_Exercise description_. Scan the material for the word "pixels", then return every line where it appears.

_Dataset_.
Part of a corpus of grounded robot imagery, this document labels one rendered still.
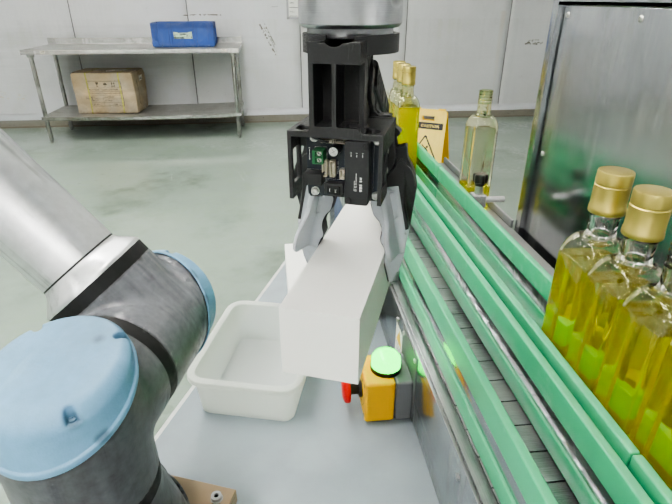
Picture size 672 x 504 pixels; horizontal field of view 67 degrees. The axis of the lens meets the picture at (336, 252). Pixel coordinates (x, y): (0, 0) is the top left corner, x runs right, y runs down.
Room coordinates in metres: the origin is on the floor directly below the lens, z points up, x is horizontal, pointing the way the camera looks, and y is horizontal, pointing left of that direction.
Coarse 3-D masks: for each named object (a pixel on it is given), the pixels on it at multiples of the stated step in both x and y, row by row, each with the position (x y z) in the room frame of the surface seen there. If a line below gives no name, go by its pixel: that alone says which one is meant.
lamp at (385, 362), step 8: (376, 352) 0.60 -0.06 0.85; (384, 352) 0.59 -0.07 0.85; (392, 352) 0.59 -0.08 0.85; (376, 360) 0.58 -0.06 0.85; (384, 360) 0.58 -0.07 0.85; (392, 360) 0.58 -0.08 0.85; (400, 360) 0.59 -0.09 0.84; (376, 368) 0.58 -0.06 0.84; (384, 368) 0.57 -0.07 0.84; (392, 368) 0.57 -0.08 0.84; (400, 368) 0.59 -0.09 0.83; (384, 376) 0.57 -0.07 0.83; (392, 376) 0.57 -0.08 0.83
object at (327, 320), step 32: (352, 224) 0.47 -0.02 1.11; (320, 256) 0.40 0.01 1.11; (352, 256) 0.40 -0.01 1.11; (320, 288) 0.34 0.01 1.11; (352, 288) 0.34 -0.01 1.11; (384, 288) 0.42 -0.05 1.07; (288, 320) 0.31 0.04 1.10; (320, 320) 0.31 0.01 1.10; (352, 320) 0.30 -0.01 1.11; (288, 352) 0.31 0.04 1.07; (320, 352) 0.31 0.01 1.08; (352, 352) 0.30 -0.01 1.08
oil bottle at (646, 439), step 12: (660, 372) 0.33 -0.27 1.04; (660, 384) 0.33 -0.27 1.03; (660, 396) 0.32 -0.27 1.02; (648, 408) 0.33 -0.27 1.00; (660, 408) 0.32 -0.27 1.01; (648, 420) 0.32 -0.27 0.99; (660, 420) 0.31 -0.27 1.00; (636, 432) 0.33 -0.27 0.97; (648, 432) 0.32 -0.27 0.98; (660, 432) 0.31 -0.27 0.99; (636, 444) 0.33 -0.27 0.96; (648, 444) 0.32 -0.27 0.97; (660, 444) 0.31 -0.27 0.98; (648, 456) 0.31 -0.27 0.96; (660, 456) 0.30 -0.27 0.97; (660, 468) 0.30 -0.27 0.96
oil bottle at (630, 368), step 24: (648, 288) 0.38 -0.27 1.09; (624, 312) 0.38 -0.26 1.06; (648, 312) 0.36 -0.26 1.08; (624, 336) 0.37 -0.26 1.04; (648, 336) 0.35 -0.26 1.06; (624, 360) 0.37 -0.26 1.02; (648, 360) 0.34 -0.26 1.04; (600, 384) 0.39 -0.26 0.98; (624, 384) 0.36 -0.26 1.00; (648, 384) 0.34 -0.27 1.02; (624, 408) 0.35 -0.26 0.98; (624, 432) 0.34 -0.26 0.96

_Result_.
Picture size 672 x 504 pixels; horizontal field of view 67 degrees. The axis of the lens meets the picture at (336, 252). Pixel coordinates (x, y): (0, 0) is the top left corner, x runs right, y runs down.
Coarse 3-D masks: for each named object (a pixel on it is given), the pixels on it at multiples of the stated step in both x and y, row by row, each with the position (x y z) in the room frame of the surface seen there. If a line below gives no name, go by its pixel: that alone says which one is meant.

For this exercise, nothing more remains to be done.